Source code has an interesting life cycle. From inception to deprecation many people contribute to it’s advancement. Some people’s contributions improve it and other’s don’t. Sometimes all those hands hurt the code base. All the developers play a long term game to attempting to make the code base better.

Birth

The inception of a product begins with a single individual. The same person who envisioned the product can also build it or can employ another to build their vision. This initial contributor is the architect. The architect takes an idea and reduces it to repeatable patterns and algorithms.

A developer, a team of developers, or the architect then births the source code. The initial development and conception takes time. The speed of code delivery depends on many variables. Talent of the team, ease of communication, amount of interruption, and leveraging existing technologies. If the team can leverage technologies previously developed – open source – the team can build faster without having to reinvent the wheel. This is the programming equivalent of standing on the shoulders of giants.

Once the team releases the first working prototype the source code is born.

Learning To Walk

Before completing the well thought out prototype, developers will make design changes. Although the architect attempted to think through all use cases, they always miss some. The discover of these problems can be during implementation or when the product is in production.

The development team improves the product as customers and product managers give them feedback. Bugs, product enhancements, speed improvements and feature requests is all additional work the development team balances to improve the product. While improving the code base some developers will refactor code – modifying code, but, keeping the functionality the same – to increase efficiency or readability of the code.

As long as the product can employee developers, the code improvement cycle continues.

Teenagers Always Cause Problems

At this stage in it’s life the product has demonstrated traction. Each day more people use it.

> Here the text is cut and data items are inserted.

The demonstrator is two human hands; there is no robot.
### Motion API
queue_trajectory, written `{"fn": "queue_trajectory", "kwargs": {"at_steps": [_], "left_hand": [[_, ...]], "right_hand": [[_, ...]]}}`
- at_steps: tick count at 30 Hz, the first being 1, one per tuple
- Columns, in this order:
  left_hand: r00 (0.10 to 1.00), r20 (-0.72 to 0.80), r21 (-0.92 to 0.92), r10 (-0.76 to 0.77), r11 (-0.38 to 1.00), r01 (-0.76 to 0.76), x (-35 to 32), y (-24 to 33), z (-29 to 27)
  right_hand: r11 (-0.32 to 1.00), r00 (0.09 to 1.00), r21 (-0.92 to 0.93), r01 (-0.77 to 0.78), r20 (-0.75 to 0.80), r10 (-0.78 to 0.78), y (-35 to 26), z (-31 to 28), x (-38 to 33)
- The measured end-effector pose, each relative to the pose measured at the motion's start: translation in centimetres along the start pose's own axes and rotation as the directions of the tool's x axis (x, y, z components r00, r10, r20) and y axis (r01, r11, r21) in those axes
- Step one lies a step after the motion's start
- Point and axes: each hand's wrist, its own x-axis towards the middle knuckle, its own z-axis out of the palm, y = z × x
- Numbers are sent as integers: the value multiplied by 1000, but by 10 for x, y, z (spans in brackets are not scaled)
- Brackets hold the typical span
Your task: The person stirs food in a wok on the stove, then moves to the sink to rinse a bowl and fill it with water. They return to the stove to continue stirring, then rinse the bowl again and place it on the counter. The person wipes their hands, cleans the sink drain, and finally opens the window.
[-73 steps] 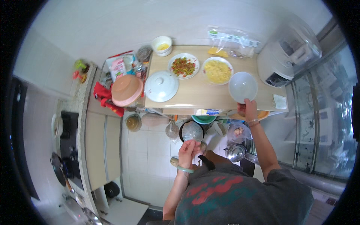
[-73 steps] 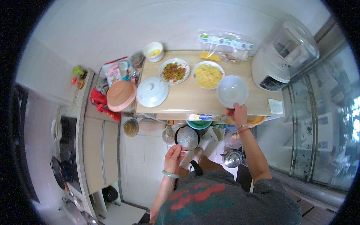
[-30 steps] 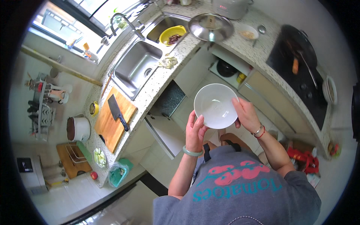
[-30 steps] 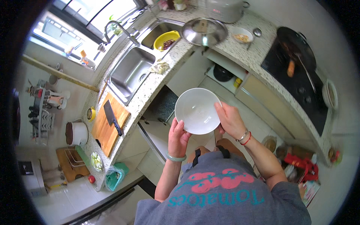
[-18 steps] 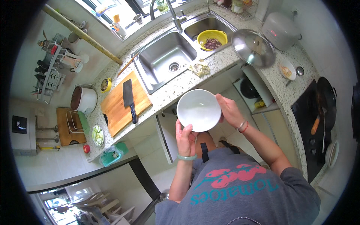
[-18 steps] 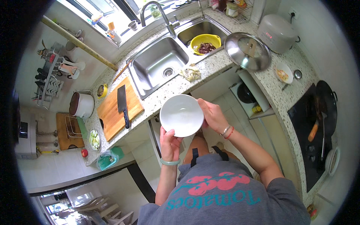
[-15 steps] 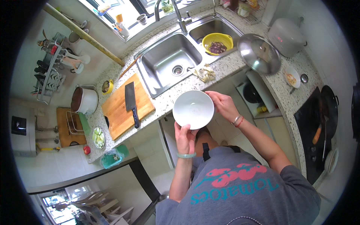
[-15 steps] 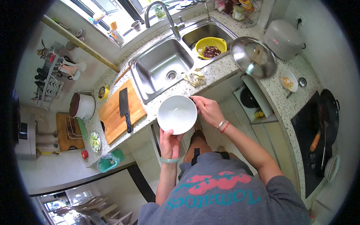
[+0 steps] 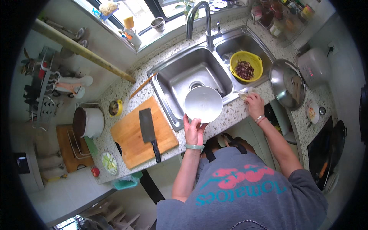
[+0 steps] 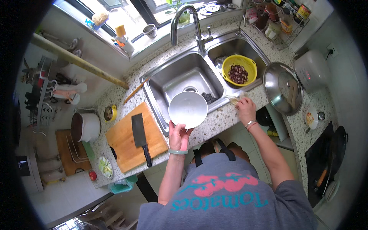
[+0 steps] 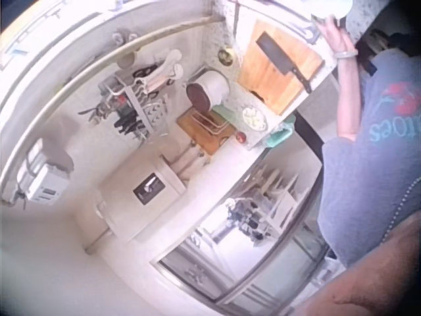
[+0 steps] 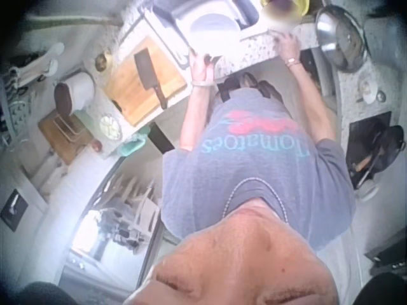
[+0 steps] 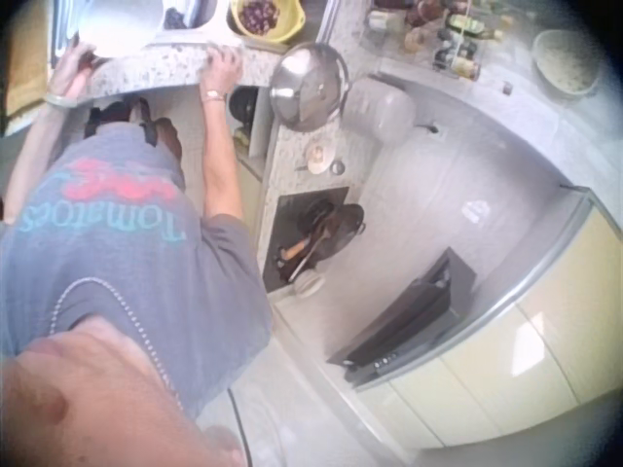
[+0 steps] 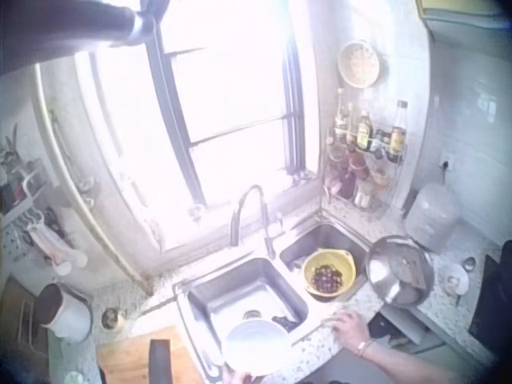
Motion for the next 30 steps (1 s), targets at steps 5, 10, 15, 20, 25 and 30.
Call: {"fn": "queue_trajectory", "kwargs": {"at_steps": [5,10,15,20,25,30], "left_hand": [[999,-40,3,15,1000,-15,54,13,17],[998,7,22,57,998,-57,97,27,54],[986,-67,99,155,984,-148,136,34,84],[968,-163,167,190,972,-163,168,34,98],[964,-201,160,174,977,-143,194,29,99],[963,-190,173,193,972,-161,209,25,101]], "right_hand": [[947,970,225,-229,130,204,-21,-36,91],[740,962,650,-174,-49,269,-23,1,237],[804,971,568,-175,-37,237,-5,45,359],[873,972,449,-190,-37,231,5,74,407],[871,970,490,5,-213,114,17,73,406],[834,965,550,-40,-195,175,31,76,403]]}}
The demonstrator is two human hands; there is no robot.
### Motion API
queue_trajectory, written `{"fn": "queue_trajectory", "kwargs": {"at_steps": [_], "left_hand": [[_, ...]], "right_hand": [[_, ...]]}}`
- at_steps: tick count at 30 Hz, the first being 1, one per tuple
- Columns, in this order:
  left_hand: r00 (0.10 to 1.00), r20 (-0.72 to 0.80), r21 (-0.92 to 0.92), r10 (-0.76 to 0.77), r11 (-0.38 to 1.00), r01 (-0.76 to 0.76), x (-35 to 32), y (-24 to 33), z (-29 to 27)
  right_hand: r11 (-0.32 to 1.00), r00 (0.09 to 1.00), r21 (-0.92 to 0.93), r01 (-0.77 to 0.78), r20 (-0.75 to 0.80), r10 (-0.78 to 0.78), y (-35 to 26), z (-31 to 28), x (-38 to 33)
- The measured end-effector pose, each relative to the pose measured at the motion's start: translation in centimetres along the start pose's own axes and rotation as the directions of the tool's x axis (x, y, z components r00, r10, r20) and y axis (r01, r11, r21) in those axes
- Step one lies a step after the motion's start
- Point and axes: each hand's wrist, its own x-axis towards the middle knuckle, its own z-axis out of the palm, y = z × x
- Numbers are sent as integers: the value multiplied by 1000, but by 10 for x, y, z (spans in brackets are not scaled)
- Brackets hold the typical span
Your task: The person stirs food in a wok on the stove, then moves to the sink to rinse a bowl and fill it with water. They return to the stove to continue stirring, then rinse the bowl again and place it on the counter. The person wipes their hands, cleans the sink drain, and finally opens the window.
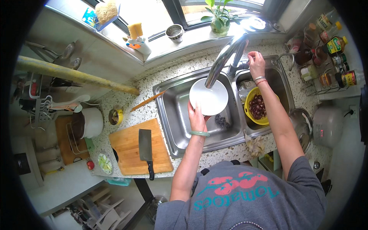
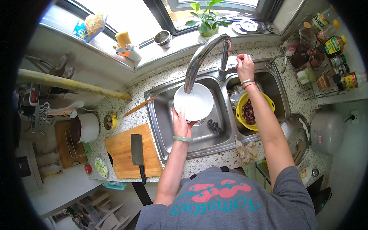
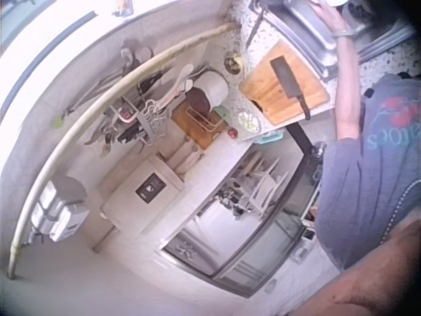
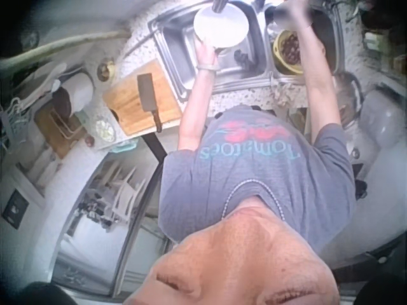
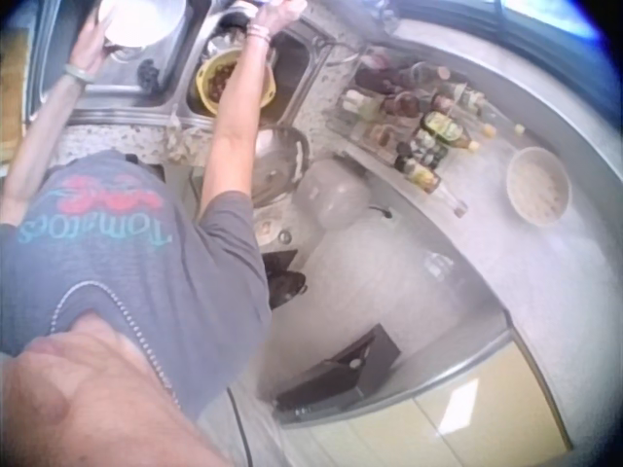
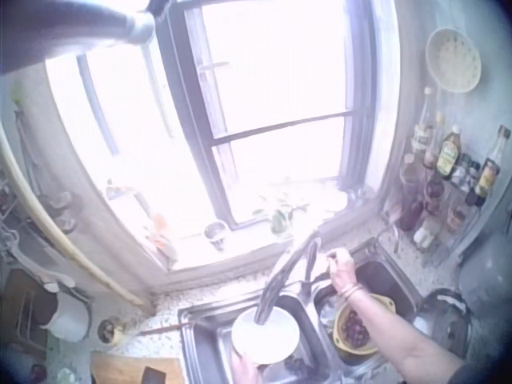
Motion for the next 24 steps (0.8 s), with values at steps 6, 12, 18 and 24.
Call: {"fn": "queue_trajectory", "kwargs": {"at_steps": [6,12,18,24], "left_hand": [[999,1,36,-34,999,34,6,-2,-4],[998,-29,100,-51,994,54,8,4,-4],[996,31,114,82,990,-85,23,-14,-13],[994,-47,106,-95,989,99,9,0,-24]], "right_hand": [[955,976,-222,196,-49,-212,-41,-18,-42],[933,899,25,360,259,-354,-97,-39,-72],[741,433,115,662,749,-503,-140,-5,-151],[785,190,333,522,852,-488,-143,-14,-159]]}}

This is great for business, but not for the code base. If the product is to survive at this stage, it needs to be able to scale. A great problem to have, but a tough problem to solve. Developers don’t initially write code that scales.

Developers are hired that specialize in scaling, reliability, security, and infrastructure. These are the rock stars of the development community. They are expensive because of their specialized talents. If the company is to survive they need to persuade a few rock stars to leave their high paying jobs at prestigious companies and work on the companies product.

The rock stars will eventually take the code base and make it faster and more efficient. But a challenge arises. Rock stars notice code smell. The company hired the rock stars to scale and iterate the product faster, but, they can’t leave smelly code alone. The rock star developers either make the code base better, rewrite the product, or leave the company from frustration.

Iterate or Rebuild?

Developers and management need to make a critical decision at this point. Do you recreate the product to work better and more efficient or improve the code slowly over time through small iterations.

The correct answer depends on many factors, one of which is how your product is doing in the market and whether the company can afford rebuilding the solution.

It’s common for developers to feel one way or another depending on how long they’ve been at the company. If they’ve been with the company for a longer amount of time they are comfortable with the current product and are fearful of change. This fear is caused by their familiarity with the current code base and their nonunderstanding of the new code base.

Newer developers often want to replace and rebuild the product. Since the infant stage of the code base, technologies have been released that solve specific problems the code base is having. These developers can’t just replace the old technology with the new, because there are too many moving parts. They need to rebuild.

The Right Way

Unfortunately, There isn’t a right decision. Many factors, and people, are involved in making the decision. These are the growth pains of source code. Although there isn’t a right choice, here are some ideas you can use to solve the iterate or rebuild dilemma:

  • Create a small team (2 - 3) whose entire job is to write the new code base. The rest of the team supports and patches the old code base. The small team needs to be incredibly hungry to accomplish this. If management chooses the wrong team, the new product could be vaporware. The other challenge is code freeze. In doing this, at some point the old code needs to stop being contributed to. This is hard for companies to do.

  • Continue to patch the old code base and never rebuild. This is a common approach for B2B Enterprise products. The challenge of doing this is lack of product innovation. Product innovation will slow down and good developers will abandon the product. Good developers don’t want to work on a product that isn’t exciting.

  • Let the old product stay up while the whole development team writes the new code base. The team ignores all bugs and only focuses on writing the new code base. Expect customers to leave your product and be unhappy. Customers don’t like using a product that has the same bugs for long periods of time.

There are ways of solving the dilemma, but they are typically a mixture of the previous examples. Great developers don’t like maintenance. They like to innovation.

Death

A source code’s death is when developers stop contributing to the code base. Death can be fast or slow. The strange part about source code death is code resurrection. A single developer can resurrect the code by working on it. However, this is rare. A product has to be extraordinary for a developer to work on an old code base rather than create it again.